Photo from left to right: Prof. Benno van den Toren (Professor of Intercultural Theology at the PThU in Groningen, the Netherlands; Project Leader and Editor in Chief); Prof. Issiaka Coulibaly (President of FATEAC and Professor of Theology in Abidjan, Côte d’Ivoire; Francophone West Africa Regional Editor); Rev. Sam Bussey (Doctoral Student in Intercultural Theology at the PThU in Groningen, the Netherlands & Manager of the project); Dr. William Mbuluku (Lecturer in New Testament and Librarian at FATEB in Yaoundé, Cameroon; Francophone Editor); Prof. Diane Stinton (Dean of Students and Associate Professor of Missions Studies and World Christianity at Regent College, in Vancouver, Canada; International Editor of the project); Prof. Liz Mburu (Langham Literature Regional Coordinator for Africa; Adjunct Associate Professor of New Testament and Greek at International Leadership University & East Africa Regional Editor); Prof. Jurgens Hendriks (Professor of Practical Theology and Missiology [Emeritus], Faculty of Theology, Stellenbosch University, South Africa; NetACT Programme Coordinator & Southern African Regional Editor); Prof. Kwabena Asamoah-Gyadu (President of Trinity Theological Seminary and Baeta-Grau Professor of African Christianity and Pentecostal Theology in Legon, Accra, Ghana; Anglophone West Africa Regional Editor); Dr. Bosco Bangura (Postdoctoral Fellow in African Pentecostalism at NWU, Potchefstroom, South Africa [now based at ETF in Leuven, Belgium], Anglophone Editor)

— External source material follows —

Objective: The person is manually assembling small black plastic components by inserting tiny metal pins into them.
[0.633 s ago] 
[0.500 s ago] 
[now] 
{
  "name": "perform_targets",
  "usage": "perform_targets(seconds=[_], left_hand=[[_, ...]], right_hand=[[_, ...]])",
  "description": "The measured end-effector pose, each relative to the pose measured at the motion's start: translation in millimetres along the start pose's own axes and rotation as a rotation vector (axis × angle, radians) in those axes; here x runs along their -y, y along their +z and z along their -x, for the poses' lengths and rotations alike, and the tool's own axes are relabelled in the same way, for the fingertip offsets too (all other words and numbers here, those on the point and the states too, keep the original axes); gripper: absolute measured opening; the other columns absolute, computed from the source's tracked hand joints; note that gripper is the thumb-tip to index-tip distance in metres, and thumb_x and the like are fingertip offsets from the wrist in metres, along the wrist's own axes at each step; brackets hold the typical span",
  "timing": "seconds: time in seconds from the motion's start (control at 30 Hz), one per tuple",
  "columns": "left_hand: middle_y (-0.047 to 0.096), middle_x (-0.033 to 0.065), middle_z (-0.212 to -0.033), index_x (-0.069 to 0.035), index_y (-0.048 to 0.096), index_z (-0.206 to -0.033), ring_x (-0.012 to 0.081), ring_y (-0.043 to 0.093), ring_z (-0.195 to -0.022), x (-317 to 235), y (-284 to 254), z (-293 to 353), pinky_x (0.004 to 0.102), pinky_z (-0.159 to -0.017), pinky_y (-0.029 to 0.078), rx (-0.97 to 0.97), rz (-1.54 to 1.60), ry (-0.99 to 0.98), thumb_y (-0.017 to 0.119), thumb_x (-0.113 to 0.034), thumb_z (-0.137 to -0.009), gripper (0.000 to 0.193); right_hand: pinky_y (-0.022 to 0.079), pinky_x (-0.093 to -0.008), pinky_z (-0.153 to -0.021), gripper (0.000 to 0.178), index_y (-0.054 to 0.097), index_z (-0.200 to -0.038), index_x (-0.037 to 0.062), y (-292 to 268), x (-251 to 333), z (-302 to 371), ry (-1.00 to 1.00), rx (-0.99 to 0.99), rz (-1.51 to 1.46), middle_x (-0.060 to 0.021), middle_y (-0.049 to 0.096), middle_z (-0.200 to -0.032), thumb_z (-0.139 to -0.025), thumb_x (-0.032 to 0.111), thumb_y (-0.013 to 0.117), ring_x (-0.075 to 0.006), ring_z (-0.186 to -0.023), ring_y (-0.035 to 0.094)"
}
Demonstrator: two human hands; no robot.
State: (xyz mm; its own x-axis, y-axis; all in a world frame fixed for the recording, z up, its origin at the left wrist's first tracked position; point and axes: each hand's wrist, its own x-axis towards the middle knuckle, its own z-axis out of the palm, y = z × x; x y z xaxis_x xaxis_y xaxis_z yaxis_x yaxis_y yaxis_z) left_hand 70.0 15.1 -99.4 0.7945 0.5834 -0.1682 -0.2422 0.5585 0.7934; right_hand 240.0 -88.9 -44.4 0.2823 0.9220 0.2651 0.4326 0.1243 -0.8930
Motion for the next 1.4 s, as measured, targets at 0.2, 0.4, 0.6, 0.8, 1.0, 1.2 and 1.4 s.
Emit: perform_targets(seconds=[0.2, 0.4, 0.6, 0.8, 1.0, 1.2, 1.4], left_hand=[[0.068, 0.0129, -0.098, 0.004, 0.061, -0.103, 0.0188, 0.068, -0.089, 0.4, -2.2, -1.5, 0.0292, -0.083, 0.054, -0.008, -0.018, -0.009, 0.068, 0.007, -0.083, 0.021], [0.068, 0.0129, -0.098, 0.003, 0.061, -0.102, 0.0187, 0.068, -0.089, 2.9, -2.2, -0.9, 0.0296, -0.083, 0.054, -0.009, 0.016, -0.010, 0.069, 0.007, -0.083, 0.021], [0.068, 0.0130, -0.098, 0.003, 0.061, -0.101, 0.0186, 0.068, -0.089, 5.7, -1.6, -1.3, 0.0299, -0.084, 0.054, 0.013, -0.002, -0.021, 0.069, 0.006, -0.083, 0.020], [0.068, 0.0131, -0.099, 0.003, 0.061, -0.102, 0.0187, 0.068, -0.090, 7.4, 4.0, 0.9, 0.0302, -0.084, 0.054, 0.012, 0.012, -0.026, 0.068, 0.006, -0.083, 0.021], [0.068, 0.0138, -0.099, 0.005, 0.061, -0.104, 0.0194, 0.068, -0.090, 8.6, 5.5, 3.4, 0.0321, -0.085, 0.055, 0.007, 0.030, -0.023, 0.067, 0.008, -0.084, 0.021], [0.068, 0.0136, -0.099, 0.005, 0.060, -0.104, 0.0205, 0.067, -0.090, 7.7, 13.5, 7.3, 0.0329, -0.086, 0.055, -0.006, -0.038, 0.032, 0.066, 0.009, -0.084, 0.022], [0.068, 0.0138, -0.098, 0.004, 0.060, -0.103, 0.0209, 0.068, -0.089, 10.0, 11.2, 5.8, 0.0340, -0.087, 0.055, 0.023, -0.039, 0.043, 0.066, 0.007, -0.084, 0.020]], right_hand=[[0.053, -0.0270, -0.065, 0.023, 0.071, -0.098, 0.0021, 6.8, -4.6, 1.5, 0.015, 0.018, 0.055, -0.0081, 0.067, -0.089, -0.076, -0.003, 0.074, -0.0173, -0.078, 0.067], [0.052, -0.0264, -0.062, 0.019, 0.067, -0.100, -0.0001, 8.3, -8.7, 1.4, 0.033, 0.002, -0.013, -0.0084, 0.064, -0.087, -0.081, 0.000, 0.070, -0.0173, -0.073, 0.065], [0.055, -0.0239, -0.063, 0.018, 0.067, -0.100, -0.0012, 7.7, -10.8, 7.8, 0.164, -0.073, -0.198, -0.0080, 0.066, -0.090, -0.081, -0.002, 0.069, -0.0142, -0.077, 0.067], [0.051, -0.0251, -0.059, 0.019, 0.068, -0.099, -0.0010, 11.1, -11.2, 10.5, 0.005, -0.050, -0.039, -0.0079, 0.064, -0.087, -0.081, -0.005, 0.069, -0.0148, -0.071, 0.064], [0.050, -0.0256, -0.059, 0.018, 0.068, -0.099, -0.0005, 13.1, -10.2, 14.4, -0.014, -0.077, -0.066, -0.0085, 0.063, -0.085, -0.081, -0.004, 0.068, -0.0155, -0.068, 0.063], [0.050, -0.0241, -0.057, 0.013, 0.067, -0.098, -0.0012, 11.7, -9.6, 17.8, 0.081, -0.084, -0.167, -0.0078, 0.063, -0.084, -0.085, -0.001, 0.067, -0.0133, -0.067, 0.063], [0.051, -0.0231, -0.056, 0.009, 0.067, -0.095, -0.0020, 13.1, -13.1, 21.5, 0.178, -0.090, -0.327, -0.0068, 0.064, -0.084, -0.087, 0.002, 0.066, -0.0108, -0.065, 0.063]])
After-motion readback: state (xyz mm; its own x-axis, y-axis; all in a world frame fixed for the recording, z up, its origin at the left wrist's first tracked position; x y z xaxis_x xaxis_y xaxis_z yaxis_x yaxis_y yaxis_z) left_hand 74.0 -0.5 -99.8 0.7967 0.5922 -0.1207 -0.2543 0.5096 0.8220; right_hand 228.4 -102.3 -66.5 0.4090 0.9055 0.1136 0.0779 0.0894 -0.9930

The Protestant Theological University in the Netherlands took the initiative to organize a consultation with representatives from Anglophone and Francophone Africa in Nairobi, Kenya. Prof Hendriks represented NetACT and is a member of the overall project that will be called Global Christianity Project. The Tempelton Foundation in the USA funds the project.
Today Christianity is a global and multicultural reality, but the different theological voices of the global church are not easily accessible, both in the North Atlantic world and in other regions. To help meet this need and encourage intercultural conversation, the Global Christianity Project envisions the creation of a website on global Christian theology. Around this website, we will develop a support group of faculty, researchers, librarians and students with a shared interest in the development of this research tool and online resources in the field of global theology. The first stage of the project is called the “African Theology Website.” As a first step towards our vision, the consultation want to create a website and support group that focuses on African Christian theology in English and French-speaking Sub-Saharan Africa.
NetACT’s Internet Portal (NIP) project will cooperate with the envisaged website. Fruitful planning of cooperation between all involved took place at the meeting in Kenya.